As the case must go back, we think it proper to correct certain apparent misunderstandings on the part of the District Court. We held in Re Stavrahn, 174 F. 330, 98 C.C.A. 202, 20 Ann. Cas. 888, that upon contempt proceedings the summary order to surrender or pay made out a prima facie case. In Re Weber, 200 F. 404, 118 C.C.A. 556, we not only repeated this, but went further. We said that the respondent did not answer the prima facie case so made out by a bare denial that he could then comply with the order. At best, he has only two courses open to him: First, he may accept the order as correct when made, in which case he must show that he has, since its entry, disposed of the money then found to be in his hands or within his control. Whether the trustee still has the burden of proof we need not now say, but the duty of going forward is upon the respondent, and he can fulfill it only by accounting circumstantially for his disposition of the property.
His other possible course depends upon the assumption that the measure of proof in contempt proceedings is criminal; i.e., beyond a reasonable doubt, a question on which we do not now pass. If so, he may argue that he was not shown beyond a reasonable doubt to have had possession of the property when the summary order was entered.

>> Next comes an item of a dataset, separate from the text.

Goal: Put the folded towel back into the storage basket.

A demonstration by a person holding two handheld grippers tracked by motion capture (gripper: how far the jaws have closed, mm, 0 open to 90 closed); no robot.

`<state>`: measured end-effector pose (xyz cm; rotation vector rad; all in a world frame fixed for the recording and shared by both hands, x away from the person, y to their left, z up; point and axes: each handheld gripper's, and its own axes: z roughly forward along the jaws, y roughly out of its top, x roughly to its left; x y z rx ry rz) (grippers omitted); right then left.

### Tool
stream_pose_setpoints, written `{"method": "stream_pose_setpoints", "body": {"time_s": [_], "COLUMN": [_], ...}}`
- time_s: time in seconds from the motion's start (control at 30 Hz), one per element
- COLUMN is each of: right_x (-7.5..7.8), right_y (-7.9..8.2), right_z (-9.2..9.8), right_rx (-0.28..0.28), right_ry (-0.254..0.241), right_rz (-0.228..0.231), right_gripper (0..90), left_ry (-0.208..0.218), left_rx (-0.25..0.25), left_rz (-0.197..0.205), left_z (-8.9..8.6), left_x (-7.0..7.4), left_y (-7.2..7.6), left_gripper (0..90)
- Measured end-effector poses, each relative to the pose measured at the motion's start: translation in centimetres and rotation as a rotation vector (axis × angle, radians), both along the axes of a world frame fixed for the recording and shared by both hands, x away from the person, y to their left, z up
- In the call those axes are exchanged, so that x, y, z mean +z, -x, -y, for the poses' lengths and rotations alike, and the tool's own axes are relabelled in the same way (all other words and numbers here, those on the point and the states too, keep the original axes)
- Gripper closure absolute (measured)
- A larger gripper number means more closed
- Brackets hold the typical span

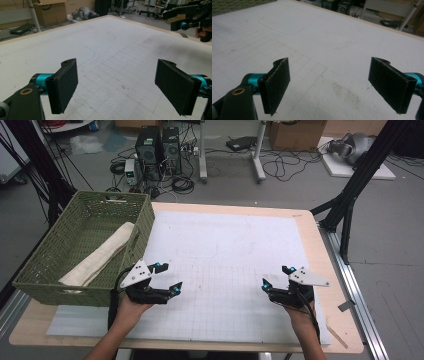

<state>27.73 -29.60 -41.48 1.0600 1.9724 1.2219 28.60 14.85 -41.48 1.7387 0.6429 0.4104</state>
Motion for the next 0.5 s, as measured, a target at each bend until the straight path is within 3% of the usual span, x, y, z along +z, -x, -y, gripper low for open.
{"method": "stream_pose_setpoints", "body": {"time_s": [0.2, 0.5], "right_x": [-0.9, -1.0], "right_y": [0.1, 0.0], "right_z": [0.3, 0.3], "right_rx": [-0.023, -0.021], "right_ry": [0.014, 0.008], "right_rz": [-0.022, -0.019], "right_gripper": [16.3, 16.3], "left_ry": [-0.029, -0.013], "left_rx": [0.001, 0.012], "left_rz": [-0.020, -0.026], "left_z": [0.5, 0.4], "left_x": [-1.3, -1.5], "left_y": [-0.2, -0.2], "left_gripper": [19.1, 19.1]}}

This he cannot do without putting in evidence in the contempt proceedings the record in the summary proceedings, together with any other evidence not merely cumulative. If the criminal rule applies, the trustee would then have to satisfy the court beyond a reasonable doubt that the respondent had possession of the property at the time when the summary order was entered. In no event will it serve for the respondent to rest upon his oath that at the moment he is without means. Were it so, the whole summary proceedings would be the solemn fatuity, which they have been in this case up to the present time.
We disapprove of the practice here adopted of keeping no record of the evidence taken upon such a hearing, and the District Court is requested in all cases to preserve and return the substance of the testimony and exhibits. Finally, we cannot avoid noticing the fact that, in a case where dispatch was especially important, and where the respondent had already successfully evaded justice for 2 years, over 10 months was allowed to elapse between the hearing and the determination.
Order reversed, and cause remanded for further proceedings in accordance with the foregoing opinion.